What this task involves: From the data below, repeat exactly the lines from the line with "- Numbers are" to the line with "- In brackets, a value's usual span", both included.

BEGIN

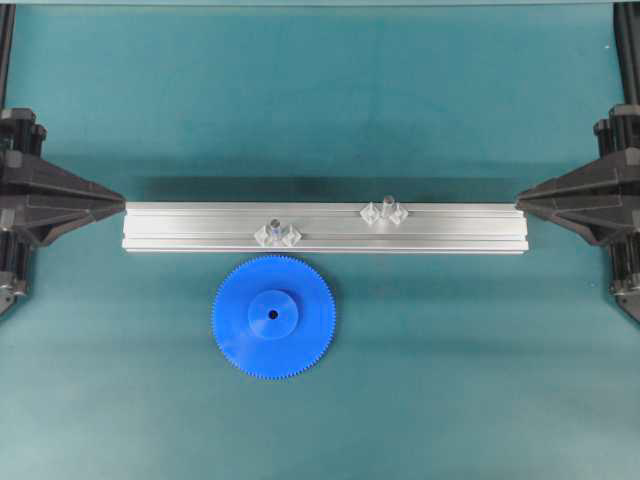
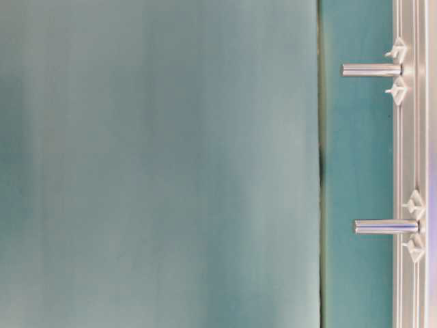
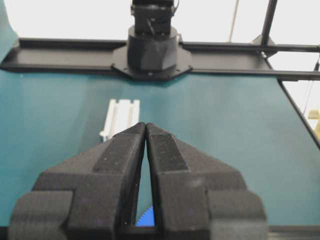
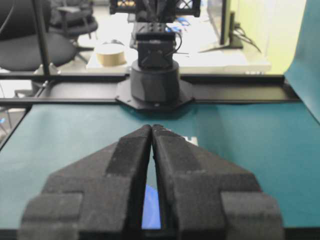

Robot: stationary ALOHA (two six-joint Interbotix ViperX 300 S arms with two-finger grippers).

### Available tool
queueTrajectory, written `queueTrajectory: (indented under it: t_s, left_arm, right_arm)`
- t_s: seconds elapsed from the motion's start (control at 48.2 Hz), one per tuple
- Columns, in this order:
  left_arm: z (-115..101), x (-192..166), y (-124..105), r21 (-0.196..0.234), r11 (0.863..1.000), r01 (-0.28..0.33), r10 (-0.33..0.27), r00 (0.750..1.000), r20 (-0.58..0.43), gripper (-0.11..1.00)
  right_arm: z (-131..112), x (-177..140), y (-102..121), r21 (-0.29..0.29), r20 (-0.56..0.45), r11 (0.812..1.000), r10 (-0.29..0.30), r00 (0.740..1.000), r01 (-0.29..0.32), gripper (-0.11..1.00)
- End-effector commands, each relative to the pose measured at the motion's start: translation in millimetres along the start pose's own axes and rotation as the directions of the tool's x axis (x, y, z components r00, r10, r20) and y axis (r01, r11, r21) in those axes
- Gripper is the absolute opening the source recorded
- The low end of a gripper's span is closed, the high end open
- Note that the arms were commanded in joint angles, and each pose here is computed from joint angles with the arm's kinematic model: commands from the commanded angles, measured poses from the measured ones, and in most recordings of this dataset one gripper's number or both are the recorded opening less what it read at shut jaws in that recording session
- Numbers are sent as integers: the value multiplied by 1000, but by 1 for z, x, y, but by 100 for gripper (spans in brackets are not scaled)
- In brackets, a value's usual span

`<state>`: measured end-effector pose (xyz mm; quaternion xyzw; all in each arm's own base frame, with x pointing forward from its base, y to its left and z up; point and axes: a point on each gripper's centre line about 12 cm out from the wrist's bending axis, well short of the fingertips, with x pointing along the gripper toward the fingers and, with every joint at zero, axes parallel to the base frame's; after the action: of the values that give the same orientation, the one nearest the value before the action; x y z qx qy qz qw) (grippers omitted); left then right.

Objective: Insert the large gear onto the shaft.
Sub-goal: 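Move the left gripper over the blue gear's hub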

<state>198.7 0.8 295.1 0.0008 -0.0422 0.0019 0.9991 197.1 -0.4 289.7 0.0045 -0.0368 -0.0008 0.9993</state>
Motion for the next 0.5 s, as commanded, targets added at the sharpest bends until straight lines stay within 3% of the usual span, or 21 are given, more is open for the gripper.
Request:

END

Answer to the problem:
- Numbers are sent as integers: the value multiplied by 1000, but by 1 for z, x, y, but by 100 for gripper (spans in brackets are not scaled)
- In brackets, a value's usual span

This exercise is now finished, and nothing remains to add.